*** Block opens ***

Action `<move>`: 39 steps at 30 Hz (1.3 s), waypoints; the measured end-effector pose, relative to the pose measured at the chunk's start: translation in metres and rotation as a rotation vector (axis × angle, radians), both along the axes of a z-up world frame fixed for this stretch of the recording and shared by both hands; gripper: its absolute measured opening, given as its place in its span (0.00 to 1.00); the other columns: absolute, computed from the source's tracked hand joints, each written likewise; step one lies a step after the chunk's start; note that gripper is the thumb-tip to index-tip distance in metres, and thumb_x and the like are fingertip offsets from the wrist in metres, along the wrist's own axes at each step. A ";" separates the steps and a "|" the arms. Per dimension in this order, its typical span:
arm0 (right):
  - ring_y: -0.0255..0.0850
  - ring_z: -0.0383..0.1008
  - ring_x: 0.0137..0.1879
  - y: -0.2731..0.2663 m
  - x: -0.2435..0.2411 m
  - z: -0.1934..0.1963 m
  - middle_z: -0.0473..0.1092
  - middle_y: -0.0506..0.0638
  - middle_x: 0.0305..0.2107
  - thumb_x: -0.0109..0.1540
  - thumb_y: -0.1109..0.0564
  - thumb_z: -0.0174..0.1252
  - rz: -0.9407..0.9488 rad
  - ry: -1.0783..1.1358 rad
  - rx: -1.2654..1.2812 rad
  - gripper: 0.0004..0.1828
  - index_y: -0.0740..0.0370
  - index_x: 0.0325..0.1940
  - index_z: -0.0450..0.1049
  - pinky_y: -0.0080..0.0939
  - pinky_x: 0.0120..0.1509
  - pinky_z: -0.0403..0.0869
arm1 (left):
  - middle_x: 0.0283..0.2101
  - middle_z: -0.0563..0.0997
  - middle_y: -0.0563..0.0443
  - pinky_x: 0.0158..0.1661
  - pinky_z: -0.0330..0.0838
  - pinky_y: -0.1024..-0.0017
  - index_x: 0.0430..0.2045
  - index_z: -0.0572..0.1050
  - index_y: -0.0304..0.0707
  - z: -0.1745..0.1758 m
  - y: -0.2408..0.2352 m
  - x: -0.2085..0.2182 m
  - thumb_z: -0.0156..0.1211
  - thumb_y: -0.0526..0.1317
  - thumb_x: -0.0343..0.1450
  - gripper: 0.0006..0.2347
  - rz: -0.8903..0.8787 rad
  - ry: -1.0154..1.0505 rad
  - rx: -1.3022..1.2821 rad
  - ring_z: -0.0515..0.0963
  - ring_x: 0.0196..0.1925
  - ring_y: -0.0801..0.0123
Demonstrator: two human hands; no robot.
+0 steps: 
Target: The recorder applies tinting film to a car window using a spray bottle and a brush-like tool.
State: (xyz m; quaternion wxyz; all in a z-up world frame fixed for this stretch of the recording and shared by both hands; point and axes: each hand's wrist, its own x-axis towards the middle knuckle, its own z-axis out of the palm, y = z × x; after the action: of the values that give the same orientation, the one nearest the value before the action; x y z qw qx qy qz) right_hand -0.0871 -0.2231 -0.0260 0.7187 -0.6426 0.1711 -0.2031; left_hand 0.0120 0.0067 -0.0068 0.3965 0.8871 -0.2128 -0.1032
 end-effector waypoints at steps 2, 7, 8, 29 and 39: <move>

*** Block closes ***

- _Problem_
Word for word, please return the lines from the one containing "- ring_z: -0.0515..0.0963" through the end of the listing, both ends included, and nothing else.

- _Exercise solution_
  - ring_z: -0.0515..0.0963
  - ring_x: 0.0196..0.1925
  - ring_y: -0.0801..0.0123
Demonstrator: two human hands; no robot.
+0 steps: 
Target: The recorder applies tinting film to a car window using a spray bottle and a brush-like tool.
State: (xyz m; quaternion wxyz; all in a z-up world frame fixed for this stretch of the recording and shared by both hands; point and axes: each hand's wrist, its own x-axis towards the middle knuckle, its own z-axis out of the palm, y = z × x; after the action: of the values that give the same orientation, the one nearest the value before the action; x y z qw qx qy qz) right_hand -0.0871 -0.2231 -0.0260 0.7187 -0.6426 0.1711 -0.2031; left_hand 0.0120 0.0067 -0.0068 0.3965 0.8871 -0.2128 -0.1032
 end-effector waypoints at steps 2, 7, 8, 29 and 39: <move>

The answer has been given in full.